En Andalousie les juges avaient pour formation juridique l’école malikite, c’est là la conséquence de l’enseignement des grands oulémas andalous comme Ziyâd ibn ‘Abd al-Rahmân et Yahyâ ibn Yahyâ qui étudièrent directement auprès de Mâlik ibn Anas, qu’ils aimaient et respectaient, et de l’appui que ces derniers reçurent de la part des califes omeyyades comme Hichâm ibn ‘Abd al-Rahmân.
Notons que le système judiciaire de l’époque mamelouke se distingua particulièrement par une innovation importante ; en effet, ce système, après avoir été longtemps basé uniquement sur l’école juridique chaféite, innova en s’appuyant sur les quatre écoles juridiques connues. A ce propos, al-Qalqachandî a traité des catégories de judicature en évoquant les juges de son époque : « Comme à Damas les instances judiciaires sont composées de quatre juges appartenant chacun à l’une des quatre grandes écoles juridiques ; toutefois, rappelons que les quatre écoles se développèrent en Egypte après s’être développées à Damas ».
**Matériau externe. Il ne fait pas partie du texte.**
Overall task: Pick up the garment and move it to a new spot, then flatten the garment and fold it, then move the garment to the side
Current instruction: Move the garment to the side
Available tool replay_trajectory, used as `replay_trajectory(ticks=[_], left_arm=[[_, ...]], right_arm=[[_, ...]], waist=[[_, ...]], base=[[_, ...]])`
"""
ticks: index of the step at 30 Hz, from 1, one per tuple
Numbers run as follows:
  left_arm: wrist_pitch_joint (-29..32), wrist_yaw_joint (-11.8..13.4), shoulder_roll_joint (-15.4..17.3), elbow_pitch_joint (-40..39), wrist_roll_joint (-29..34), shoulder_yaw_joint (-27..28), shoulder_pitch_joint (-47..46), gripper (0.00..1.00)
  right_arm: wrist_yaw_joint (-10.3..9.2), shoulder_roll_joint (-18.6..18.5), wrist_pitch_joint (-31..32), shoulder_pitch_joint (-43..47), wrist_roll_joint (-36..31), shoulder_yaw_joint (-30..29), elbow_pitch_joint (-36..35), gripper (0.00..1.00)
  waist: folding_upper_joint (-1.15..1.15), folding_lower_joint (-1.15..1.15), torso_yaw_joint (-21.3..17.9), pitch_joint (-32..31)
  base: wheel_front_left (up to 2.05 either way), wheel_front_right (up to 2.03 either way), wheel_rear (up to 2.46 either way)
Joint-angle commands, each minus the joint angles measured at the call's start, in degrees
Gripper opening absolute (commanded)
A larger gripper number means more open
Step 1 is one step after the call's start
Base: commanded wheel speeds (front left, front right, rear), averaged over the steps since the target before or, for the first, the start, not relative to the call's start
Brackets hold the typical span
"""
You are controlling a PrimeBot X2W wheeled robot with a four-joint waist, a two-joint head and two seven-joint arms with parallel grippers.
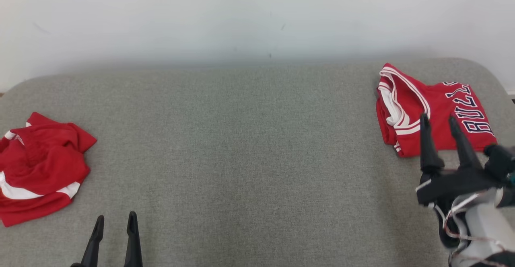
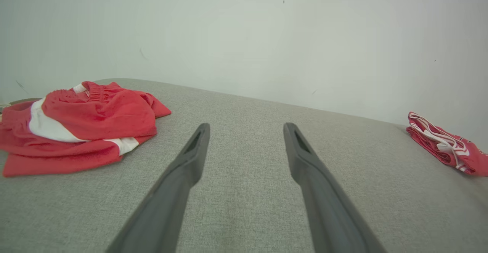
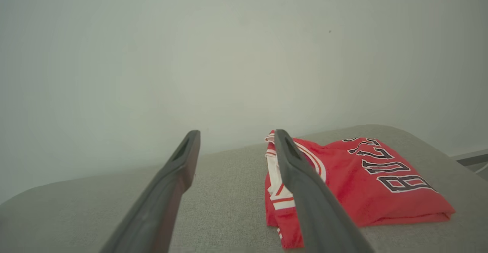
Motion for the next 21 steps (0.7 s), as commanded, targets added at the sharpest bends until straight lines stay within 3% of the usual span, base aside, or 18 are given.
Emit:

Notons pour finir que le choix du juge des juges ou juge suprême ne se faisait qu’après un examen difficile, ce dernier permettait de déterminer la capacité du prétendant à ce poste à pouvoir assumer cette fonction. Il est étonnant de constater qu’en général les califes mettaient eux-mêmes à l’épreuve le juge suprême, et à ce propos al-Khachnî a rappelé dans son Juges de Cordoue la manière par laquelle fut désigné comme juge suprême Ahmad ibn Baqî : « Il fut directement désigné par le prince des croyants qui ensuite le mit à la tête de trois judicatures, le prince le testa de manière complète, il l’interrogea sur tout, ce fut là sa seule épreuve et le prince des croyants finit par le choisir ! Il le trouva sincère et bon conseiller, les premiers pas de Ahmad en tant que juge confirmèrent largement le choix du prince qui finit donc par le nommer juge suprême ».
Et il y aurait encore beaucoup à dire sur cette fonction essentielle qu’est celle de juge, mais nous espérons avoir donné là un aperçu instructif de la manière par laquelle il était choisi dans le monde islamique médiéval.